BEGIN
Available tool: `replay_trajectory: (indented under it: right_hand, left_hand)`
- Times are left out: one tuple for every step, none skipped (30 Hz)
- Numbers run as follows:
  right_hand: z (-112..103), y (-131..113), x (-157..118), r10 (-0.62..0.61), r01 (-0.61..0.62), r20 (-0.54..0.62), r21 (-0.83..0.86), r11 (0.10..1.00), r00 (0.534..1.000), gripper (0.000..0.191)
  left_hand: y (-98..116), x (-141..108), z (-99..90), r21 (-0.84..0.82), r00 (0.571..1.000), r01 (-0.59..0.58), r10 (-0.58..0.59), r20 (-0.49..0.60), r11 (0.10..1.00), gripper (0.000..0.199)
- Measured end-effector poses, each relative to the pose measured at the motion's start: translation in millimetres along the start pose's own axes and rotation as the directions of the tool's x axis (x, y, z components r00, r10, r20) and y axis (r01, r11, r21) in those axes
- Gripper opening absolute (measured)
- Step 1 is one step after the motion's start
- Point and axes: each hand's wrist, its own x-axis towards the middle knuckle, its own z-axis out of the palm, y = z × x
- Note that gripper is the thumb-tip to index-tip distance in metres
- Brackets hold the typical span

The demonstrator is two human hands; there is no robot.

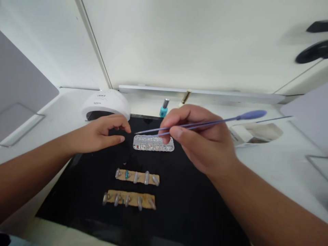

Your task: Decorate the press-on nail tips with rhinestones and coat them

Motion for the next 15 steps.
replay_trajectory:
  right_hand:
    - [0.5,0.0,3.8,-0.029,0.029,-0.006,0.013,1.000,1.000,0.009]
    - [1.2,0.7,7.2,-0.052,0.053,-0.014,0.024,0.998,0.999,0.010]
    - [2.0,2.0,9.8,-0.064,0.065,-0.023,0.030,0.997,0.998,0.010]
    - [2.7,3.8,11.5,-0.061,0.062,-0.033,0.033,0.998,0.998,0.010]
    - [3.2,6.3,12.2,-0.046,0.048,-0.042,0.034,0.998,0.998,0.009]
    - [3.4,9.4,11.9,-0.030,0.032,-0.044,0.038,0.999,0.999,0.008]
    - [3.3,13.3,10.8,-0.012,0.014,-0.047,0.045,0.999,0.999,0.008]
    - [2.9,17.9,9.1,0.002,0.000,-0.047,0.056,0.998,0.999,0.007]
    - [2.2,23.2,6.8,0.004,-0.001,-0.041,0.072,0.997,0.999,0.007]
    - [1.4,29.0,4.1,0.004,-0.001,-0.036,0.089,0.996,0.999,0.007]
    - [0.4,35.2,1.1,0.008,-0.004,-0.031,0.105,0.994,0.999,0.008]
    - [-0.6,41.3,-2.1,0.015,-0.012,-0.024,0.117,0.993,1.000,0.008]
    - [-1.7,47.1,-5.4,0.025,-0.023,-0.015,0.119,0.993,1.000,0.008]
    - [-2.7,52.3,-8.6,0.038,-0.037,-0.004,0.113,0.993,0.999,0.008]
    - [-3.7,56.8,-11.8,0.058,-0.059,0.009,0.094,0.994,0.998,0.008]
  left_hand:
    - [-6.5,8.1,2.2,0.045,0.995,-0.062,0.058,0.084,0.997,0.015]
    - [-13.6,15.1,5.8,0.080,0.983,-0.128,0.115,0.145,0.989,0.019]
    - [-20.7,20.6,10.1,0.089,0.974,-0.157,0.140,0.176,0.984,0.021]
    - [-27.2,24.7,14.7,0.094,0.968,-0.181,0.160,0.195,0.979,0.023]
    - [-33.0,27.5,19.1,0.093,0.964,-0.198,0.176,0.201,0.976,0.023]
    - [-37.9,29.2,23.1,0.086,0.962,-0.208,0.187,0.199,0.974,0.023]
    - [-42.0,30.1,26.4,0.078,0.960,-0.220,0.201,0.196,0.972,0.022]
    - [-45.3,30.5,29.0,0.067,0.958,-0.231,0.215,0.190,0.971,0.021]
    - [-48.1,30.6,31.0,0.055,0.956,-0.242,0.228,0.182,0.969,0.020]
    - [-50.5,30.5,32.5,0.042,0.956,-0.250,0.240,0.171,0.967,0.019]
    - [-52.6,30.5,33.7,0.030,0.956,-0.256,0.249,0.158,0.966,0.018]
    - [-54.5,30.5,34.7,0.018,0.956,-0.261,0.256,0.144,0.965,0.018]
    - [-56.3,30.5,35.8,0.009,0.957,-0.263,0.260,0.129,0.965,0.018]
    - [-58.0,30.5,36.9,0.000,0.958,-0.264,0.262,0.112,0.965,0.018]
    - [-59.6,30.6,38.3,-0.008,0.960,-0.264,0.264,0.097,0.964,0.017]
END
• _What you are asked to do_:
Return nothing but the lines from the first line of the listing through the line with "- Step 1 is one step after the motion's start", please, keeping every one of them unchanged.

• _Exercise result_:
Available tool: `replay_trajectory: (indented under it: right_hand, left_hand)`
- Times are left out: one tuple for every step, none skipped (30 Hz)
- Numbers run as follows:
  right_hand: z (-112..103), y (-131..113), x (-157..118), r10 (-0.62..0.61), r01 (-0.61..0.62), r20 (-0.54..0.62), r21 (-0.83..0.86), r11 (0.10..1.00), r00 (0.534..1.000), gripper (0.000..0.191)
  left_hand: y (-98..116), x (-141..108), z (-99..90), r21 (-0.84..0.82), r00 (0.571..1.000), r01 (-0.59..0.58), r10 (-0.58..0.59), r20 (-0.49..0.60), r11 (0.10..1.00), gripper (0.000..0.199)
- Measured end-effector poses, each relative to the pose measured at the motion's start: translation in millimetres along the start pose's own axes and rotation as the directions of the tool's x axis (x, y, z components r00, r10, r20) and y axis (r01, r11, r21) in those axes
- Gripper opening absolute (measured)
- Step 1 is one step after the motion's start

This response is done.